Adding a New Service

This guide explains how to add a new benchmark target to the repository (a new REST service implementation) and make it show up in the existing environment:

Docker Compose orchestration (compose/)
Control-plane tooling (dashboard + orchestrator under utils/)
Load generation (wrk2 under utils/wrk2/)
Documentation and results tracking (docs/ and results/)

Important: this page documents the integration points. It intentionally does not modify compose/, services/, or utils/.

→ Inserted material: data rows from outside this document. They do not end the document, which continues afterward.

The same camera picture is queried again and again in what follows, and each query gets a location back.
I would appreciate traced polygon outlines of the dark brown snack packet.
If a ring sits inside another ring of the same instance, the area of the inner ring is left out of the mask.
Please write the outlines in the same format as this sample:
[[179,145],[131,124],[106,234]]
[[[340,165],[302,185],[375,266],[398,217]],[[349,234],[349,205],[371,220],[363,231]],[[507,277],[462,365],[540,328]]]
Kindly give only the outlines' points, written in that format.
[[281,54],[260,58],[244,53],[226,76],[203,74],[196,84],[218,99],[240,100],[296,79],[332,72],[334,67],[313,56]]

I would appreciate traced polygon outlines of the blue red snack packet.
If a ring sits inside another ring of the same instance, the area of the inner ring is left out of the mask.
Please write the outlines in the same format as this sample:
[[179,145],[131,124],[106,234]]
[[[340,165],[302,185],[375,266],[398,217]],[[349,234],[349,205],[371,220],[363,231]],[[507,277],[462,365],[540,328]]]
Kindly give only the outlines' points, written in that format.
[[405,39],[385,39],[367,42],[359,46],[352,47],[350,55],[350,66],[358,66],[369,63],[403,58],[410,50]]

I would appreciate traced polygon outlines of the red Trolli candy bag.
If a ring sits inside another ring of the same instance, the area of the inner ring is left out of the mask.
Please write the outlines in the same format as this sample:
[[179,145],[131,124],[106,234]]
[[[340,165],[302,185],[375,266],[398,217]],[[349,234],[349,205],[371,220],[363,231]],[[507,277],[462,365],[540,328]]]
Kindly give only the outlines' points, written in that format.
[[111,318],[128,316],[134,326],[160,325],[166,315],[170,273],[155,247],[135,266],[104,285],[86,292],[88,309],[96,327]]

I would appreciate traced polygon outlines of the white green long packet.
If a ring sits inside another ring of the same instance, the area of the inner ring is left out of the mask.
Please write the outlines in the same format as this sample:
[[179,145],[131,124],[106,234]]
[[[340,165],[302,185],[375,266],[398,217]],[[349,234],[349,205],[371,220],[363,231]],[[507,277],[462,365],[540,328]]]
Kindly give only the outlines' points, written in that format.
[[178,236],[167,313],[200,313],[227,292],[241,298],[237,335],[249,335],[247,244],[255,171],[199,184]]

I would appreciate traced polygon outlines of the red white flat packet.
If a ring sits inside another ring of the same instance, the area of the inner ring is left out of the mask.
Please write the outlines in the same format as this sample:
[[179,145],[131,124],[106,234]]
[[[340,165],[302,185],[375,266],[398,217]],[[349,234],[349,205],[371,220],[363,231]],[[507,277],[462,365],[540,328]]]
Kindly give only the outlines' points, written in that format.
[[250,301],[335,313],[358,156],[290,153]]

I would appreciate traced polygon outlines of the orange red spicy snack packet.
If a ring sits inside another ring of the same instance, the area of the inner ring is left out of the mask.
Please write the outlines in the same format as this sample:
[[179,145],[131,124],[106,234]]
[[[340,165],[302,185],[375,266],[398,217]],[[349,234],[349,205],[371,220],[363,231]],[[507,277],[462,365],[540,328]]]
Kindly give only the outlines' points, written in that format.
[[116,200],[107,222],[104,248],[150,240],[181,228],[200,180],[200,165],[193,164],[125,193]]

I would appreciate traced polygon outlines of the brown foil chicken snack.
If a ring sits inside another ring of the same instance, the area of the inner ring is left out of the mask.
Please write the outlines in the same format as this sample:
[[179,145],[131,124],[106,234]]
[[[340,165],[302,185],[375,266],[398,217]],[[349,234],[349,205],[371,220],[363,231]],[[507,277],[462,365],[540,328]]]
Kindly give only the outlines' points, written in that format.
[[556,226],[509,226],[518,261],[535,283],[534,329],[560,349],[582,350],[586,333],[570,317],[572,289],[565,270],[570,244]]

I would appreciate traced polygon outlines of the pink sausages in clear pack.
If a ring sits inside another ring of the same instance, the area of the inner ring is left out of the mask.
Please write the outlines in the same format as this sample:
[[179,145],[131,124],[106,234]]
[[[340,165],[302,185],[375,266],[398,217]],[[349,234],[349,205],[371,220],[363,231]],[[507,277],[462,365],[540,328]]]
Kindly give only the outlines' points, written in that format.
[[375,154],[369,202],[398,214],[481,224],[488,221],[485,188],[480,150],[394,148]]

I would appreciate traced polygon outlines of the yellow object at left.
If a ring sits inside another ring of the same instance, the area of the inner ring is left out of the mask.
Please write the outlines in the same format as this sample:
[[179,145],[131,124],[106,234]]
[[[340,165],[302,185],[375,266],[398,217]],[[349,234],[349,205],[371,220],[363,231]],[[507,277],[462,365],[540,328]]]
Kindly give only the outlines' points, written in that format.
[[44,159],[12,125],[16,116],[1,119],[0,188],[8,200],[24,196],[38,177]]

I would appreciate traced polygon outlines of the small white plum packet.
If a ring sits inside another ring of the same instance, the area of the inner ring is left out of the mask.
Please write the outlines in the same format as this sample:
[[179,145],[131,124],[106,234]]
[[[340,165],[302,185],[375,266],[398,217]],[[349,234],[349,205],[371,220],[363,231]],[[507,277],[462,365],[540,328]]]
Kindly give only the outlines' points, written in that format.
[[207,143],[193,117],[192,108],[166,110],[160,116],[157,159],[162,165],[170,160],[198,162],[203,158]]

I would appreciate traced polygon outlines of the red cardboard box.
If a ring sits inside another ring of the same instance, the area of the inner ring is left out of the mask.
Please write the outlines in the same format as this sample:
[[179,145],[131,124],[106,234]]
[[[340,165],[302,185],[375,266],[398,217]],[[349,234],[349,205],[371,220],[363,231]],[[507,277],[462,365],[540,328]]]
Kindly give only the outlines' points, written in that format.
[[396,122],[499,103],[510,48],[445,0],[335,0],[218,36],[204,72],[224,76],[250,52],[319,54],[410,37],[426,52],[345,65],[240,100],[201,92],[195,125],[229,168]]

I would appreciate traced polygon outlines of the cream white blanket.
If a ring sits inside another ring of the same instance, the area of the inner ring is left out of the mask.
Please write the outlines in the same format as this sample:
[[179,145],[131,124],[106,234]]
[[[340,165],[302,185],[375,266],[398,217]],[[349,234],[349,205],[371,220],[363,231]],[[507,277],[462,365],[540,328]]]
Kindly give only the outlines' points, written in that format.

Contract (what a service must provide)

At minimum, a new service should:

Expose a stable HTTP endpoint you can benchmark.
- For comparability with existing targets, aim to implement:
  - GET /api/cache/{key}
Export telemetry under the same OTel pipeline where possible:
- metrics
- traces
- logs
- (optional) profiling
Be buildable and runnable via Docker.
Identify itself consistently:
- container/service name in Docker Compose
- service.name (OpenTelemetry resource attribute)
- Grafana labels for logs/metrics/traces

Step-by-step integration checklist

1) Add the implementation under `services/`

Create a new folder under services/ that includes:

Docker build context (Dockerfile + build assets)
Source code
A small README describing:
- how the endpoint behaves
- how observability is configured
- any runtime flags

Keep the endpoint and response shape consistent with other implementations so that wrk2 scripts and dashboards remain comparable.

2) Wire it into Docker Compose (`compose/`)

Add a new Compose service for your implementation:

Put it under the SERVICES profile.
Ensure it has deterministic resource constraints (CPU limit / memory limit) consistent with other services.
Ensure it can reach the OTLP endpoint (Alloy) and uses the same network as the rest of the stack.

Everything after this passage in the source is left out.